WHAT THE TASK ASKS: Print each entry in full, word for word, with no pictures in the result.

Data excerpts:
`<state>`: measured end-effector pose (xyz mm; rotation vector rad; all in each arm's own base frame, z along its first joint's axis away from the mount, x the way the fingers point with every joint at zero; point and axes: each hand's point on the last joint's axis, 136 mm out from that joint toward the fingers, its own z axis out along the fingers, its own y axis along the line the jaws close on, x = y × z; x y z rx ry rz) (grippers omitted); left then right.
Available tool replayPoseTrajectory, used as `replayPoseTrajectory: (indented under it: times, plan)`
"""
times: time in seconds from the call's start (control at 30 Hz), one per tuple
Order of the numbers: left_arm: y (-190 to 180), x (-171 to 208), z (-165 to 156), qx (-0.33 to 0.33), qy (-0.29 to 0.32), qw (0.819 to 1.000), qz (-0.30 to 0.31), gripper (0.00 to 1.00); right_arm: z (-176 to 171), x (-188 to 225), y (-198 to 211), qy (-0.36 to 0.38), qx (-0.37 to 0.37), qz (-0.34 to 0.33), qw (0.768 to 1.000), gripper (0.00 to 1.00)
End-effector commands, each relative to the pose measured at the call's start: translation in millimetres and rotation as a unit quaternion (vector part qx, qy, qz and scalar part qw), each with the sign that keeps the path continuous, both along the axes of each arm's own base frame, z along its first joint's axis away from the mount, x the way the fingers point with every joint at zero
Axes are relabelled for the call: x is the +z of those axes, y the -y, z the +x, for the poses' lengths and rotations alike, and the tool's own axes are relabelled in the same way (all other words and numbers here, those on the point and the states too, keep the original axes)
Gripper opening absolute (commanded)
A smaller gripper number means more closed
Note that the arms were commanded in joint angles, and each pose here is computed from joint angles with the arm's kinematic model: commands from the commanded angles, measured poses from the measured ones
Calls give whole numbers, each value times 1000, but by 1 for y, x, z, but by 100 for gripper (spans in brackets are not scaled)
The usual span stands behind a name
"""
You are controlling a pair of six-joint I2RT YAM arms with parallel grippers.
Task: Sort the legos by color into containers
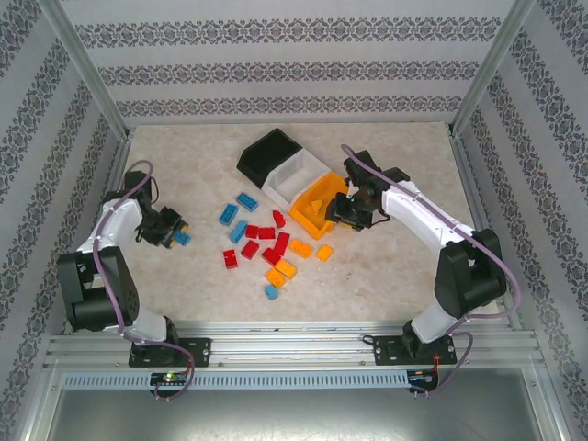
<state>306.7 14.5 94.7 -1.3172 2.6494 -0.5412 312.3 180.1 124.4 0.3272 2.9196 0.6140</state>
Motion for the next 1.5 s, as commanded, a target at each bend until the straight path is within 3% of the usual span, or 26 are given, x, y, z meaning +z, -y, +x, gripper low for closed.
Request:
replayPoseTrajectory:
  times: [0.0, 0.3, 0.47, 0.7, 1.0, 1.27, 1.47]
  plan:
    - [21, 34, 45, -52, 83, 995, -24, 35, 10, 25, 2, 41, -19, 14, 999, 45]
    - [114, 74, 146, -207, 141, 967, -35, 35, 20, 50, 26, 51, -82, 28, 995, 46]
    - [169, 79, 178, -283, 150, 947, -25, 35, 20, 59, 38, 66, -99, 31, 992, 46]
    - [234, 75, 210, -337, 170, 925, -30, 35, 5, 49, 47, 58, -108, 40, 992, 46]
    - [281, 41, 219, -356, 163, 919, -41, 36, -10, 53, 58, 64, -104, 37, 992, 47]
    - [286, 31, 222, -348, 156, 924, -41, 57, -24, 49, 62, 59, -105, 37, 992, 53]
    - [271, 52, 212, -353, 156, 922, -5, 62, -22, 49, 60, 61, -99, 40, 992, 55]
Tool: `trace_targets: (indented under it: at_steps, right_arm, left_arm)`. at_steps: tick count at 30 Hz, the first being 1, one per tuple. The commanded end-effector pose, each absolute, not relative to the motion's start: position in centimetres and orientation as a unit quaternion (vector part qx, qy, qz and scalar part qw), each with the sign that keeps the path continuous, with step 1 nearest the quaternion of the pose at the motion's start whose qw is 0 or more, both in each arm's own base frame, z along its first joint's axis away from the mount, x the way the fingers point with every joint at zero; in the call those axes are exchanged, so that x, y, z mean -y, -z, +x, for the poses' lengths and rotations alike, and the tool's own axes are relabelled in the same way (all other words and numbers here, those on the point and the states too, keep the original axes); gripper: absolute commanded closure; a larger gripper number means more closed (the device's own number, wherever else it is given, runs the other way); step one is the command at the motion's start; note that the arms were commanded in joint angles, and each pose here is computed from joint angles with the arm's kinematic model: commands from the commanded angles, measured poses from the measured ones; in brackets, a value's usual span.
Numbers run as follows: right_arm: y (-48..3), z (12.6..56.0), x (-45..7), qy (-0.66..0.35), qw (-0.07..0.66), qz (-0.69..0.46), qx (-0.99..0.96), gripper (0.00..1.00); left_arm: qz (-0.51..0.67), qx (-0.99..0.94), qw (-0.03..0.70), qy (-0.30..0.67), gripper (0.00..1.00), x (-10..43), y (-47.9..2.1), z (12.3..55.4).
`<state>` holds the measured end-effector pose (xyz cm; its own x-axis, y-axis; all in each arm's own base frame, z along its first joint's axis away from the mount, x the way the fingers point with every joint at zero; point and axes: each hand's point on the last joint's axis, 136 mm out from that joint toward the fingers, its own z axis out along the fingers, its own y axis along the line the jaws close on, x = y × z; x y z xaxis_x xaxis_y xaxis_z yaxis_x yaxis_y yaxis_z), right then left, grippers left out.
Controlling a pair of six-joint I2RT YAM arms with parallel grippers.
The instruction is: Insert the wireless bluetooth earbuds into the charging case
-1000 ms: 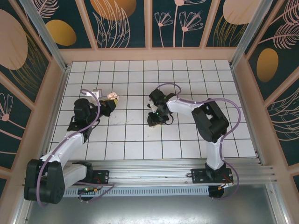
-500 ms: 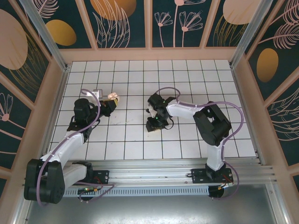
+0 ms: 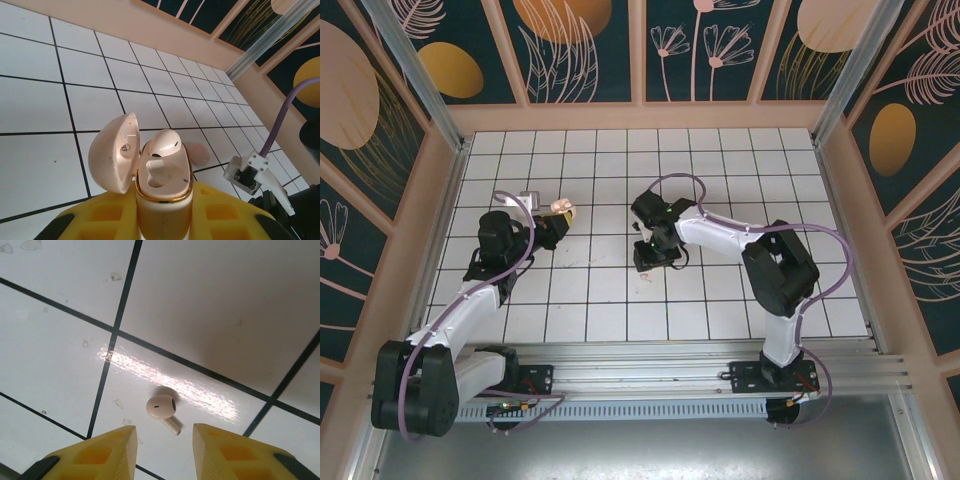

RESPONSE BOX:
`<state>`: measured end-effector pose (xyz mm; rotation vector rad; all in each arm's own base frame, z along its first joint's axis away from the mount, x the way the fingers point with every joint at zero; point and axes: each hand's point on the last joint's axis, 136 mm out from that joint toward the fingers, its own z axis out along the fingers, its own y axis along the line the jaws close on, x = y × z; x y z rx ry rz) (grippers omitted); left then right.
Available tool replayPoseTrajectory, used as `replayPoseTrajectory: (indented under it: times, plan)`
"""
times: time in seconds from the call's start (control at 30 Hz), one per tuple
Order of the numbers: left_arm: y (-190 to 180), x (-171 to 208), z (-165 to 156), qx (-0.33 to 0.33), qy (-0.29 to 0.32), qw (0.819 to 1.000), qz (-0.30 to 0.31), gripper (0.00 to 1.00); right_arm: z (-176 to 171), x (-188 to 225), y (-198 to 211), qy (-0.36 to 0.38), qx (-0.37 to 0.37), qz (-0.34 to 0.33), qw (0.768 to 1.000), gripper (0.00 to 1.00)
End-effector commands, each relative to the pose measured at the call's start: translation in millimetres and rotation as a unit quaternion (vector part qx, qy, qz and scalar part qw), each with the sign that keeps the path continuous, both along the axes of each arm's own base frame, z along its first joint's axis away from the mount, x the way the fingers point with every joint at zero
Axes are relabelled for the call: x is the +z of those axes, y the -y, z the +x, for the poses' lengths and rotations alike, and the tool's own axes are relabelled in the same way (all other words and numbers here, those on the point and the states too, keep the original axes)
Gripper opening absolute (commanded)
A smaller gripper number means more closed
Note that the arms were commanded in joint angles, and each pose here is computed from joint angles with the arm's kinematic model: commands from the commanded angles, measured poses from the measured ones
Calls give whole numbers, each value times 1000, but by 1 for y, x, z, but by 100 for gripper (spans in brackets are not scaled)
The usual span stands behind a name
"""
You are controlling a pair of six-joint I2RT YAM arms with parallel grippers.
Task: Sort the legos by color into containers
<state>306.7 14.5 94.7 -1.3172 2.6494 -0.5412 312.3 180.1 124.4 0.3272 2.9196 0.6140</state>
Motion for the next 1.5 s, as commanded, a target at each bend until the straight path is within 3% of the usual span, or 26 are given, x, y, z meaning +z, -y, +x, gripper low for closed.
Request:
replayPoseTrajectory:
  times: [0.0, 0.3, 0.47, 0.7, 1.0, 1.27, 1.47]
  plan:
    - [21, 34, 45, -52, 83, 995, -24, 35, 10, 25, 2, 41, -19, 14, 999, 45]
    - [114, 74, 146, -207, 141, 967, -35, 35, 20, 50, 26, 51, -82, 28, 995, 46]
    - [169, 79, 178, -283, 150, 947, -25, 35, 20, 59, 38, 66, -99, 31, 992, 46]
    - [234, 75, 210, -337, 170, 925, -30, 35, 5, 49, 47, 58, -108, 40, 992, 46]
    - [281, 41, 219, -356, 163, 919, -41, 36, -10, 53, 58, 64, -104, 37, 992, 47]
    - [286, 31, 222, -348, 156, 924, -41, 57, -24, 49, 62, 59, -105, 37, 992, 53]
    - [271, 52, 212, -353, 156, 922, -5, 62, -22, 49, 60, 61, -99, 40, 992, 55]
Tool: `trace_targets: (indented under it: at_steps, right_arm, left_arm)`. at_steps: tick count at 30 Hz, the first being 1, one per tuple. The commanded end-effector pose, each absolute, not relative to the motion's start: position in centimetres and orientation as a unit quaternion (vector part qx, qy, qz and scalar part qw), each with the sign that keeps the path continuous, with step 1 nearest the quaternion of the pose at the motion's start whose qw is 0 or more, both in each arm's own base frame, z along its first joint's axis away from the mount, x the way the fingers point with every joint at zero; in the call those axes are exchanged, so that x, y, z mean -y, -z, +x, for the poses' lengths and rotations alike, and the tool's own axes are relabelled in the same way (all other words and numbers here, those on the point and the states too, keep the original axes); gripper: absolute commanded closure; a larger gripper number means more closed (the device's own number, wherever else it is given, runs the other way); step one is the command at the motion's start; note that the arms were commanded in joint angles, and each pose here is computed from joint angles with the arm's kinematic model: commands from the commanded angles, measured poses from the measured ones; in brackets, a value's usual span.
Numbers run as follows: right_arm: y (-48..3), z (12.6..56.0), x (-45..7), qy (-0.66..0.35), qw (-0.07..0.66), qz (-0.69..0.46), qx (-0.99..0.96), gripper (0.00..1.00); left_arm: qz (-0.51..0.67), qx (-0.99..0.94), qw (-0.03..0.70), qy (-0.30..0.67), gripper (0.00..1.00), x (-10..43), y (-47.9..2.1), z (12.3..55.4).
`<state>` holds the measured end-effector pose (xyz cm; its own x-axis, y-axis; all in each arm's own base frame, z along its first joint's axis away from the mount, x the way the fingers point with every joint at zero; point and axes: each hand's point on the last joint's axis, 136 mm out from that joint toward the fingers, its own z axis out along the fingers, its own y axis along the line the jaws close on, x = y × z; x y z xaxis_x xaxis_y xaxis_z yaxis_x yaxis_y yaxis_z), right then left, grippers left out.
Controlling a pair of six-joint I2RT YAM arms with parallel grippers.
The instruction is: Insert the wireless bluetooth earbuds into the charging case
-1000 ms: 
-500 ms: 
+0 ms: 

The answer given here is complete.